While section 1.83–1(c)(3), Income Tax Regs., is not
directly applicable because petitioner does not own any of
Keady’s stock, it is instructive under the circumstances of the
instant case. Petitioner’s wife is the sole shareholder of
Keady. 24 At the time of the hearing, petitioner and Mrs.
Cadwell were still married. The record does not contain any
evidence of strife in petitioner’s working or personal relation-
ship with Mrs. Cadwell. Petitioner listed his position as ‘‘Sec-
retary’’ of Keady, and the record does not include any
information regarding other officers. Mrs. Cadwell is the only
director. Accordingly, we conclude that petitioner is the sole
officer of Keady and that he was not subordinate to any other
employee. See also 15 Pa. Cons. Stat. Ann. sec. 1732(a) (West
1995) (every corporation must have a president, a secretary,
and a treasurer and these offices may be held by the same
person). As the sole officer of Keady, he had control over his
own eligibility under Keady’s SEP. Additionally, as the sole
officer, petitioner could terminate the Plan and have the
assets distributed to Keady.
Petitioner cites Booth v.

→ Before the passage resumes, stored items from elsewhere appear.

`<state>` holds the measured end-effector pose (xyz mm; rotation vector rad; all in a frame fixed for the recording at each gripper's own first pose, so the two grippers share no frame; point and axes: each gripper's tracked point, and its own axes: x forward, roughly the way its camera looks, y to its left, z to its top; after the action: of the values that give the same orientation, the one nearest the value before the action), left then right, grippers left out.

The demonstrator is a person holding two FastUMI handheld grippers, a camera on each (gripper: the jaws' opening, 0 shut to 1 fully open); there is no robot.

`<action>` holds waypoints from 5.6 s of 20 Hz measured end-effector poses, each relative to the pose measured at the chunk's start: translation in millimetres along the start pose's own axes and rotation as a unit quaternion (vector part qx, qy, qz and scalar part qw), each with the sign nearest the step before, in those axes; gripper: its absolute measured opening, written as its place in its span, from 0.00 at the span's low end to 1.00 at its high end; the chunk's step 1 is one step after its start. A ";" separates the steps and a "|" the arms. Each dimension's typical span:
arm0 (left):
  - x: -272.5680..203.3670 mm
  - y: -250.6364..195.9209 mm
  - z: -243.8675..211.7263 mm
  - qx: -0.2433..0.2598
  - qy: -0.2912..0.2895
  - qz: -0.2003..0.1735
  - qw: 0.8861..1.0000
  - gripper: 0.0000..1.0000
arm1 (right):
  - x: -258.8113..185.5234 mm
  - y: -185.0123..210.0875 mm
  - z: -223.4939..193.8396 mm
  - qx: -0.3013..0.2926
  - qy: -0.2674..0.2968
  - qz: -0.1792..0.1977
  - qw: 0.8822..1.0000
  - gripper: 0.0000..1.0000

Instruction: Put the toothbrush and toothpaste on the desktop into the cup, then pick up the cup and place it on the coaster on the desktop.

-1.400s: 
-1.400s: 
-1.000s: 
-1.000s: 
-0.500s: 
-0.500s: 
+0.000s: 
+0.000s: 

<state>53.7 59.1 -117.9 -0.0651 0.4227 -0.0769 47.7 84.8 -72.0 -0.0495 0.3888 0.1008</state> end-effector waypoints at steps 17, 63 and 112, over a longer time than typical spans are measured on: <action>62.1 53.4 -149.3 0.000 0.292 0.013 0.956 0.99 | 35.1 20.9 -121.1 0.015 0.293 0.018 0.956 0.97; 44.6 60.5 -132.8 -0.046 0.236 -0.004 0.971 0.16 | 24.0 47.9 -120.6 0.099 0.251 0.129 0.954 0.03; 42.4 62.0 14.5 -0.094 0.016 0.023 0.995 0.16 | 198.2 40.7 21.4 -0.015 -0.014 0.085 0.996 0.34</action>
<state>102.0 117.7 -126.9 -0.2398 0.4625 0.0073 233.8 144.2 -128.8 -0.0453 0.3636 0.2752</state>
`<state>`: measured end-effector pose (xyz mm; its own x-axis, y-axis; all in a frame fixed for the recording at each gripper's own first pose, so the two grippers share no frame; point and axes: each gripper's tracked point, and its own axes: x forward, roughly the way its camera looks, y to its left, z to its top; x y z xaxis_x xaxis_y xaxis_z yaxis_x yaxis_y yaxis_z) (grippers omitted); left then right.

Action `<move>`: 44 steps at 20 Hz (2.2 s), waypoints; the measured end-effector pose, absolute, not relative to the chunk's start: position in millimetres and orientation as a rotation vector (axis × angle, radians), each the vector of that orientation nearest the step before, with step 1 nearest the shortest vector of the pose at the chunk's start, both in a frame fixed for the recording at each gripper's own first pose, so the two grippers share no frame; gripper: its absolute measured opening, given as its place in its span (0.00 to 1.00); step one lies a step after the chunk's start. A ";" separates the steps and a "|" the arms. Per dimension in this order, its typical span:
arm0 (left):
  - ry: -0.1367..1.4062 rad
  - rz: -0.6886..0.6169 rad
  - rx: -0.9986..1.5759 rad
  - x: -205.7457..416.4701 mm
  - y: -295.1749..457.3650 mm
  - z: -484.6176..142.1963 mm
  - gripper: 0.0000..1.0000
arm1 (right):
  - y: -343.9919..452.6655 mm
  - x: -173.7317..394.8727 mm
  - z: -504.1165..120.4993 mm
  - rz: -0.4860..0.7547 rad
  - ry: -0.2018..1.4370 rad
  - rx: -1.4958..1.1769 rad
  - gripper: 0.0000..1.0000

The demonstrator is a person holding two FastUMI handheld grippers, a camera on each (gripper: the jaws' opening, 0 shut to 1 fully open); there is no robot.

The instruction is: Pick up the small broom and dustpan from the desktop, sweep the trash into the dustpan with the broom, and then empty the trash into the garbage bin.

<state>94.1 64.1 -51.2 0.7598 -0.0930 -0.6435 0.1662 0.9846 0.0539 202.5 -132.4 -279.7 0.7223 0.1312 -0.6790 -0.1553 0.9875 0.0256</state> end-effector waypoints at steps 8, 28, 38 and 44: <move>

Commissioner, 108 T.C. at 564, for
the proposition that his power to terminate the Plan does not
require the inclusion of the cash value of the life insurance
policy in his income. Petitioner contends that if he were
required to realize income based on his power to terminate,
the Plan contributions would be taxable upon funding. In
Booth, the Court determined whether the plan in issue was
a deferred compensation plan. We stated:
Although respondent is concerned that the ability of a participating
employer to terminate voluntarily its participation in the * * * [plan]
allows the employer to control the timing of income to its employees, we
regard that concern as misplaced. Respondent’s concern could also be
expressed with respect to the pension plan of a corporation owned by a
24 The parties do not contend that family attribution rules apply.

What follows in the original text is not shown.